◆ **Assignment**
Your answer must be the lines of the entries below, exactly as written, from the first line through the line containing "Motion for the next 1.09".
Source material below:
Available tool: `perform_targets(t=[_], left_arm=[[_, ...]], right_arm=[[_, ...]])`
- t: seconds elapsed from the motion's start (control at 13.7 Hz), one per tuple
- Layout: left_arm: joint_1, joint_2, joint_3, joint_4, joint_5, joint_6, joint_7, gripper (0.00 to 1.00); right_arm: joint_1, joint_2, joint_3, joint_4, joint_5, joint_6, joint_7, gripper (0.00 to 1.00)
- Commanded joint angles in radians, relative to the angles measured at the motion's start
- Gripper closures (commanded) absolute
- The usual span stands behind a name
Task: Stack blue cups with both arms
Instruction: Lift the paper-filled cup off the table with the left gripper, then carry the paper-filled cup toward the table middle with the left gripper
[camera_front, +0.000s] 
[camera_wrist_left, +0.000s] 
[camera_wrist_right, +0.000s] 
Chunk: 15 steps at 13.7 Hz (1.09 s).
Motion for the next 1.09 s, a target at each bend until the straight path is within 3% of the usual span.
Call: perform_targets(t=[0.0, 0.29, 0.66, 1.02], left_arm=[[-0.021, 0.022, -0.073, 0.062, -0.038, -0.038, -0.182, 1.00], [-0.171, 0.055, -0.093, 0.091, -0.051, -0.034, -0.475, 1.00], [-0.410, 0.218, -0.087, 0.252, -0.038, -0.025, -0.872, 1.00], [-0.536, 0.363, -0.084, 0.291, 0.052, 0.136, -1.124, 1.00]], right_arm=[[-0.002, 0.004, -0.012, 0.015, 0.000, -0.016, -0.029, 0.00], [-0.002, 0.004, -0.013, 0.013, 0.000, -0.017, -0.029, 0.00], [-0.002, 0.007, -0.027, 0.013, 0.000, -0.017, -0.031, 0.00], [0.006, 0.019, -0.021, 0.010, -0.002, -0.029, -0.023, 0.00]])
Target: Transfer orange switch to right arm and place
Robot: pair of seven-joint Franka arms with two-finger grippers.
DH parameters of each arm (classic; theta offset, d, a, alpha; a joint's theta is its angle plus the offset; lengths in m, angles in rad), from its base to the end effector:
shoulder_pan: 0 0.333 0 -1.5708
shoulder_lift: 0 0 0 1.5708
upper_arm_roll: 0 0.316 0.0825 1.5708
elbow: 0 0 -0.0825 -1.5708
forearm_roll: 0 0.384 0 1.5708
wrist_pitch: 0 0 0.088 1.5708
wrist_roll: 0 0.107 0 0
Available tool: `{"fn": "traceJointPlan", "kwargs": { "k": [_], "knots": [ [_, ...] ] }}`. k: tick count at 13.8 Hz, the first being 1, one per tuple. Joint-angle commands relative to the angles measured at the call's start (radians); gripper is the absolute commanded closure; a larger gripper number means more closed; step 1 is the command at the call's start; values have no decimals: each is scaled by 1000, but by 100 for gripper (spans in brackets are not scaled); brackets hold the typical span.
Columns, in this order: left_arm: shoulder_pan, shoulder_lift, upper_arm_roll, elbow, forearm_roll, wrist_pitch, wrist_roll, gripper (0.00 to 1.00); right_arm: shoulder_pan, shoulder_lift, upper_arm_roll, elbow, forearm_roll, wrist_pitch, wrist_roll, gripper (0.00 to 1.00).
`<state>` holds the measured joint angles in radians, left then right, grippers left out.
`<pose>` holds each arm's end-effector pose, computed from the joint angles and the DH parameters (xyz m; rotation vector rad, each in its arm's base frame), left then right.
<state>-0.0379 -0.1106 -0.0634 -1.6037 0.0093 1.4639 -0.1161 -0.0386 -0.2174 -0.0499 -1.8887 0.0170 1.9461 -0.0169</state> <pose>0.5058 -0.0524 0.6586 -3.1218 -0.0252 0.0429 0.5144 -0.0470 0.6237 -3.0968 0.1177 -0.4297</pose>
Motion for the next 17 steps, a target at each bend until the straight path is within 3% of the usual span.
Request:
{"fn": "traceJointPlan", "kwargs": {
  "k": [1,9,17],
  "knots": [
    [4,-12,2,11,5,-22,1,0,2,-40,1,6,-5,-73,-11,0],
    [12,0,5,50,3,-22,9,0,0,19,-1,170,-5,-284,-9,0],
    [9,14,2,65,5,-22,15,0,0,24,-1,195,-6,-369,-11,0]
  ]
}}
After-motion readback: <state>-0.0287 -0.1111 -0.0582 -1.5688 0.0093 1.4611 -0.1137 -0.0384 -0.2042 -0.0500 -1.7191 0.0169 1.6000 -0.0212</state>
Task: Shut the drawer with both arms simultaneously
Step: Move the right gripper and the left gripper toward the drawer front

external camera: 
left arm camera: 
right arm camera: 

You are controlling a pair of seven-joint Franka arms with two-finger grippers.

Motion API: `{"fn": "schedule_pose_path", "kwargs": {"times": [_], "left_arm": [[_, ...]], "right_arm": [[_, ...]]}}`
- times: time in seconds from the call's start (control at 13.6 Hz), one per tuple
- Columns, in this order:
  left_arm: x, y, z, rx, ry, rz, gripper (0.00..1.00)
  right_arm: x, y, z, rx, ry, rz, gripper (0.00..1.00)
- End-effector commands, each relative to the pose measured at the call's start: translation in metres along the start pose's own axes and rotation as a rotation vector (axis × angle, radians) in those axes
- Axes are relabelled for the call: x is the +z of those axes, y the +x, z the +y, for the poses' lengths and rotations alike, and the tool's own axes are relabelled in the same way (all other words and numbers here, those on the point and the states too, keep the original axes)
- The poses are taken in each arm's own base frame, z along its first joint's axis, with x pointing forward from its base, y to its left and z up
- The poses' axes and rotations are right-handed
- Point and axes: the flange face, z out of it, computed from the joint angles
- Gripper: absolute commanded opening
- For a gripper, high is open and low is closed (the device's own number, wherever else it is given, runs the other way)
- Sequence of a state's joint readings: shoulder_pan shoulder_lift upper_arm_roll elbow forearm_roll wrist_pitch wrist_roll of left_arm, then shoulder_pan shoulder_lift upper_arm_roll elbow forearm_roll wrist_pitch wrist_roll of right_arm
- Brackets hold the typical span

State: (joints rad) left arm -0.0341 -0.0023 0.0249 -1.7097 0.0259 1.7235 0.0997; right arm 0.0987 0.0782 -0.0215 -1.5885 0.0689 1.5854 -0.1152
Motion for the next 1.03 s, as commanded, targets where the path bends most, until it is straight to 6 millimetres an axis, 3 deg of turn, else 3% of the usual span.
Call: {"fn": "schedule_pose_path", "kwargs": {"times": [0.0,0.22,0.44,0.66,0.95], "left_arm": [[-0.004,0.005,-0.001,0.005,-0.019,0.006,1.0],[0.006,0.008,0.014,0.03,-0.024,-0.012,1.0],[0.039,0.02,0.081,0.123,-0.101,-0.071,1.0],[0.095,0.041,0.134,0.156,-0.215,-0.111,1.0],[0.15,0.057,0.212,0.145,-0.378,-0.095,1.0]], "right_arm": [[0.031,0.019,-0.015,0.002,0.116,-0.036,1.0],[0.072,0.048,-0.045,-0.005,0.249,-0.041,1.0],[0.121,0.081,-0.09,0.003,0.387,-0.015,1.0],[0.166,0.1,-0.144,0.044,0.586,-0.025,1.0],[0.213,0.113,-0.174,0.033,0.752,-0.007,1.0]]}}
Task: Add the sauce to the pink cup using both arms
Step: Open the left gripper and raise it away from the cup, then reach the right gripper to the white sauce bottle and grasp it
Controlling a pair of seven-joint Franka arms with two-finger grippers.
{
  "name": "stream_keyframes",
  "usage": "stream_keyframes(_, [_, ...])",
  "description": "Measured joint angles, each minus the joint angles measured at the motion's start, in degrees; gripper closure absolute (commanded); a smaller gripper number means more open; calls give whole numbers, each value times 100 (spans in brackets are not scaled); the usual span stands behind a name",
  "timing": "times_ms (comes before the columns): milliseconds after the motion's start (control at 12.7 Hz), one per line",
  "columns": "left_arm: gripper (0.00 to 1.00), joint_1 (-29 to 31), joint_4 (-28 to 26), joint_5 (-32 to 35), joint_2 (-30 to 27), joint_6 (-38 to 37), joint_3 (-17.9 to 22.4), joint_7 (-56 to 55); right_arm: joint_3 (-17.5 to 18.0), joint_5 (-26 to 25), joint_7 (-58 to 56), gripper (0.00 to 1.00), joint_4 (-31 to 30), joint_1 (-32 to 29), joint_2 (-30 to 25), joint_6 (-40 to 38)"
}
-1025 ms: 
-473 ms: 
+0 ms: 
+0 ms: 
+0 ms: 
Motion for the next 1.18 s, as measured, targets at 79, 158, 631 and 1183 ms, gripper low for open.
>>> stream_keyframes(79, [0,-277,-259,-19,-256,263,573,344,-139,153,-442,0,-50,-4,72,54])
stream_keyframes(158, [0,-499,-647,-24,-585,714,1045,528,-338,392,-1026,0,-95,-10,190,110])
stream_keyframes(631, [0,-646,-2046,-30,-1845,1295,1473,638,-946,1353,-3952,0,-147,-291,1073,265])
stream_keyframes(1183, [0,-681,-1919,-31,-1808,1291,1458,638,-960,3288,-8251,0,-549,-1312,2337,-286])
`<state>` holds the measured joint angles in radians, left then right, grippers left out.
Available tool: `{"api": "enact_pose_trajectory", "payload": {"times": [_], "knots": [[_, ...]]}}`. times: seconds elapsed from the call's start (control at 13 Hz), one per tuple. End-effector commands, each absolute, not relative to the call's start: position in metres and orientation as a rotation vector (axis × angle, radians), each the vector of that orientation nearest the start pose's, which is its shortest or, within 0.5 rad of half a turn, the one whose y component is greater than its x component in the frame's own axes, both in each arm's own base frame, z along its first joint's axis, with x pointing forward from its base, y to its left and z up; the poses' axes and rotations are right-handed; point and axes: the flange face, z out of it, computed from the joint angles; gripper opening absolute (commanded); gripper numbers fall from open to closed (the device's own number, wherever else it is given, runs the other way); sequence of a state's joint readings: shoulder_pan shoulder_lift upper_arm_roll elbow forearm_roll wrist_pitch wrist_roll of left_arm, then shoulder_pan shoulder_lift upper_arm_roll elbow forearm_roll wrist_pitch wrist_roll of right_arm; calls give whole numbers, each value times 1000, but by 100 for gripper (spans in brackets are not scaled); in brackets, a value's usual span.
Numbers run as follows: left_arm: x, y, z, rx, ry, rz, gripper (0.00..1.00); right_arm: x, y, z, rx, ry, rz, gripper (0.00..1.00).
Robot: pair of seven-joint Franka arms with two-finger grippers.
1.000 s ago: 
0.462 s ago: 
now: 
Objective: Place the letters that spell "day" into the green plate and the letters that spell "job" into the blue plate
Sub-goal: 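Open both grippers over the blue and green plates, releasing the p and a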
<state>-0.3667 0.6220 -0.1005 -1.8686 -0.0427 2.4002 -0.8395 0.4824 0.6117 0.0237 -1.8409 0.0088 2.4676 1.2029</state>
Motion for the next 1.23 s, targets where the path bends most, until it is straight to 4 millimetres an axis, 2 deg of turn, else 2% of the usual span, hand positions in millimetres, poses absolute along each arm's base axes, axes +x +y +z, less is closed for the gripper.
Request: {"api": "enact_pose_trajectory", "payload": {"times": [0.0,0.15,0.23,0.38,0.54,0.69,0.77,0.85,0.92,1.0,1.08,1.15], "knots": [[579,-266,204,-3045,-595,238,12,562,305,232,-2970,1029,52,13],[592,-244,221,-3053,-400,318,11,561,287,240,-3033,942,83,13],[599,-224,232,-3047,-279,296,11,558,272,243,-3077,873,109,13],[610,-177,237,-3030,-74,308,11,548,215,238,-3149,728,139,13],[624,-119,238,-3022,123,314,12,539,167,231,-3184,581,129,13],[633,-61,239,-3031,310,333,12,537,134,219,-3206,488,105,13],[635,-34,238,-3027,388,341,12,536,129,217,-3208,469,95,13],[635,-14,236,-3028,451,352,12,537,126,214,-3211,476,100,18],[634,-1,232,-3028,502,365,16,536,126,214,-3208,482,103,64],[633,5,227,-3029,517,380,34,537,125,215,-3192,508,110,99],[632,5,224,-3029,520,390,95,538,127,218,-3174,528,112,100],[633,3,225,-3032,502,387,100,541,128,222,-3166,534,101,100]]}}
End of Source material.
◆ **Finished task**
Available tool: `perform_targets(t=[_], left_arm=[[_, ...]], right_arm=[[_, ...]])`
- t: seconds elapsed from the motion's start (control at 13.7 Hz), one per tuple
- Layout: left_arm: joint_1, joint_2, joint_3, joint_4, joint_5, joint_6, joint_7, gripper (0.00 to 1.00); right_arm: joint_1, joint_2, joint_3, joint_4, joint_5, joint_6, joint_7, gripper (0.00 to 1.00)
- Commanded joint angles in radians, relative to the angles measured at the motion's start
- Gripper closures (commanded) absolute
- The usual span stands behind a name
Task: Stack blue cups with both arms
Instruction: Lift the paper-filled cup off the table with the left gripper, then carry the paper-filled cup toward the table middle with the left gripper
[camera_front, +0.000s] 
[camera_wrist_left, +0.000s] 
[camera_wrist_right, +0.000s] 
Chunk: 15 steps at 13.7 Hz (1.09 s).
Motion for the next 1.09 s, a target at each bend until the straight path is within 3% of the usual span.

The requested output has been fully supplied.